Wide-field, low-cost mapping of power ultrasound fields in water by time-average moiré deflectometry
DATA:
2014
IDENTIFICADOR UNIVERSAL: http://hdl.handle.net/11093/1278
VERSIÓN EDITADA: http://link.springer.com/10.1007/978-3-642-36359-7_104
TIPO DE DOCUMENTO: conferenceObject
RESUMO
Mapping of acoustic fields in the power ultrasound range in water is a rather common problem in diverse application areas like sonochemistry, biomedicine, or industrial cleaning. Different approaches have been developed for the visualization and mapping of such acoustic fields, being a classical solution the mechanical scanning with pressure sensors (typically, hydrophones) over a grid of points. For high intensity ultrasound, the analysis of bubbles trajectory has also been employed. Alternative optical techniques are the scanning of a pointwise sensor (PIV, LDV), and also full field techniques like deflectometry or schlieren, smooth wavefront interferometry, holographic interferometry, ESPI and similar interferometric speckle techniques, or more exotic approaches like a Fabry-Perot sensor combined with a high-speed camera.
In spite of the wide variety of existing methods, most of them present shortcomings like the need of maintaining the acoustic field stable during the whole measurement process (that may be several minutes for a mechanical scanning instrument), or the sensitivity to environmental perturbations (very high for interferometric techniques) or the complexity or expensiveness of the equipment, or its fragility or lack of portability that may prevent making measurements in the field.

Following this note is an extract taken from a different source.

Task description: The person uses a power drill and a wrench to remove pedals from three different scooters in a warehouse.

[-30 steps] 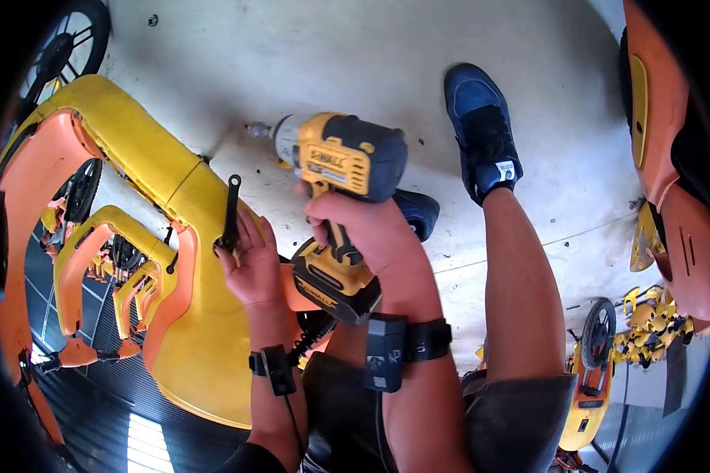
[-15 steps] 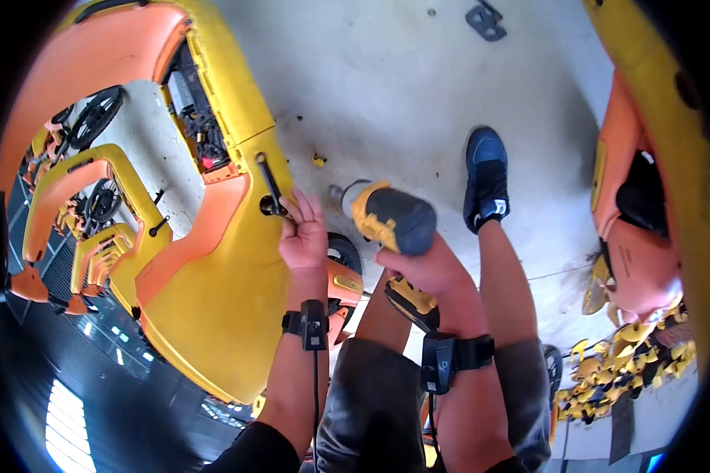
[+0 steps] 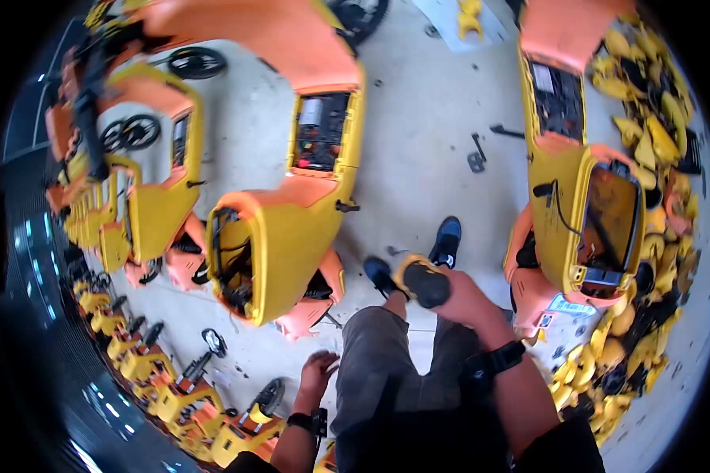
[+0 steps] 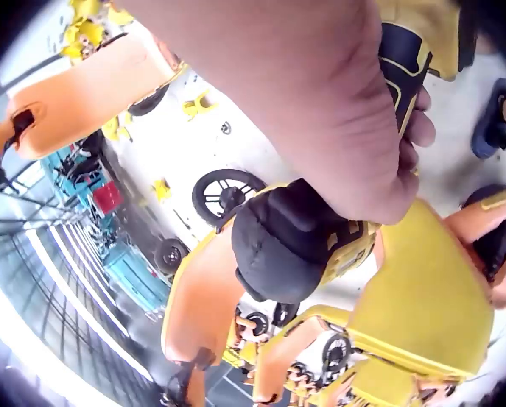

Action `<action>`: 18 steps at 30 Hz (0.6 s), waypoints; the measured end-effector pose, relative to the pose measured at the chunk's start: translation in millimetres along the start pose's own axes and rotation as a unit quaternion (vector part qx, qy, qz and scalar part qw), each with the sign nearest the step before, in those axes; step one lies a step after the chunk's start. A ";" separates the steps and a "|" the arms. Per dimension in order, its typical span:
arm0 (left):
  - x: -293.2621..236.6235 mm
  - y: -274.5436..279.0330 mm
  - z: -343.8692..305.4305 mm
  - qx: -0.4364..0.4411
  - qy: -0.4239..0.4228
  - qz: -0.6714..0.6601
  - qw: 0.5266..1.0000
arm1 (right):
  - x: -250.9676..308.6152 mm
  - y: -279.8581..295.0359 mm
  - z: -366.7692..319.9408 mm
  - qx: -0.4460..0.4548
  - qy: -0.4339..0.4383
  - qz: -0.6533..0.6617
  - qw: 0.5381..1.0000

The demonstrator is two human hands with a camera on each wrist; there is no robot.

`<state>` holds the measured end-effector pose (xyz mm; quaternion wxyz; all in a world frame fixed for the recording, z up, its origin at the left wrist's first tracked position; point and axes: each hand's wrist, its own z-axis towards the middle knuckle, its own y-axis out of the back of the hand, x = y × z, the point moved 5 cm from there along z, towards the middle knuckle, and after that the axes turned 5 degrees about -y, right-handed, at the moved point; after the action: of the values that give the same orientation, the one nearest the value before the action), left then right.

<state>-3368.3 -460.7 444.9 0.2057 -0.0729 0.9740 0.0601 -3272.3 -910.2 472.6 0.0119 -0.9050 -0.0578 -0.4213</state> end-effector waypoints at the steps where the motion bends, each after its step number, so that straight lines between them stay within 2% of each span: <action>1: 7.1 19.7 -30.1 -0.008 0.013 0.029 0.999 | 5.3 6.4 -13.4 -0.020 0.006 -0.058 0.998; 2: 18.1 42.9 -55.7 -0.016 0.023 0.082 0.996 | 9.0 11.7 -27.7 -0.038 0.009 -0.124 0.991; 5: 72.3 116.5 -111.8 -0.025 0.055 0.165 0.984 | -20.9 26.0 -63.2 -0.065 -0.080 -0.330 0.938; 6: 86.5 131.9 -132.4 -0.024 0.038 0.121 0.992 | -22.0 26.8 -77.7 -0.035 -0.150 -0.413 0.898; 7: 97.1 143.3 -148.4 -0.022 0.017 0.078 0.997 | -35.7 30.0 -91.3 -0.038 -0.167 -0.437 0.883; 8: 115.6 155.5 -158.1 -0.034 0.006 0.013 0.999 | -72.9 40.8 -94.2 -0.019 -0.131 -0.493 0.860; 9: 144.5 169.1 -171.7 -0.045 0.002 -0.052 0.998 | -104.8 41.8 -95.8 0.003 -0.028 -0.467 0.884; 10: 176.9 181.1 -184.3 -0.065 -0.003 -0.127 0.990 | -75.8 33.0 -127.6 0.032 -0.027 -0.347 0.937; 11: 221.6 193.1 -198.3 -0.074 -0.009 -0.162 0.984 | -75.1 29.3 -145.3 0.057 -0.170 -0.397 0.900; 12: 272.5 206.3 -210.7 -0.084 -0.002 -0.183 0.980 | -93.5 30.8 -153.6 0.060 -0.073 -0.457 0.884; 13: 320.7 216.1 -216.1 -0.090 0.004 -0.202 0.975 | -36.8 -0.3 -201.0 0.009 -0.286 -0.355 0.890; 14: 370.7 223.8 -224.3 -0.130 0.072 -0.148 0.978 | -110.0 24.9 -186.1 0.030 -0.296 -0.372 0.879; 15: 399.5 224.7 -248.3 -0.156 0.089 -0.091 0.980 | -119.8 20.5 -195.1 0.047 -0.275 -0.358 0.891; 16: 430.5 228.7 -264.5 -0.145 0.104 -0.122 0.976 | -195.4 54.1 -170.8 0.080 -0.255 -0.336 0.903; 17: 466.5 230.7 -281.8 -0.132 0.119 -0.152 0.972 | -183.8 35.9 -181.7 0.103 -0.277 -0.304 0.906; 18: 495.2 230.3 -295.2 -0.134 0.119 -0.176 0.968 | -167.1 10.5 -199.0 0.085 -0.317 -0.267 0.906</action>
<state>-3970.4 -336.0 530.3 0.0841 -0.2770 0.9463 0.1438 -3529.3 -950.4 473.5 -0.0432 -0.9373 -0.3331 -0.0930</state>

One of the well-known techniques to analyze phase objects is moire deflectometry. This technique, developed in the nineteen-eighties, employs a well-shaped laser illumination (collimated or spherical) and two gratings to analyze the deflections of the rays after passing through the phase object (the acoustic field in water in our case). Although its sensitivity in practical terms is smaller than that of interferometric techniques, when the acoustic fields to map have enough intensity (as those employed for ultrasonic cleaning), moire deflectometry combines a sufficient sensitivity to the measurand with appropriate insensitivity to perturbations (environmental seismic and thermal effects, laser noise, etc.), with the additional benefit to covering a wide field of view (typically 30x30 cm2) at a low cost, overcoming most of the aforementioned limitations.
We present the development of a moire deflectometry laboratory setup to map the acoustic field launched in a water tank by a piezoelectric transducer designed for ultrasonic cleaning purposes. As the temporal spectrum of the excited wave is not monochromatic, we avoided in principle stroboscopic techniques, choosing instead to record time-average images of the moire fringe pattern under CW illumination, employing a standard digital CCD camera with an exposure time much higher than the central acoustic period. Although this acquisition scheme loses the acoustical phase, we still retain information about the acoustic amplitude, which is enough for many practical engineering tasks.
We developed a specific differential data processing procedure, based on extracting the variations of the contrast of the moire fringes across the images, with and without the acoustic excitation, by means of filtering the carrier, the speckle and evaluating the moire pattern with the Fourier transform method.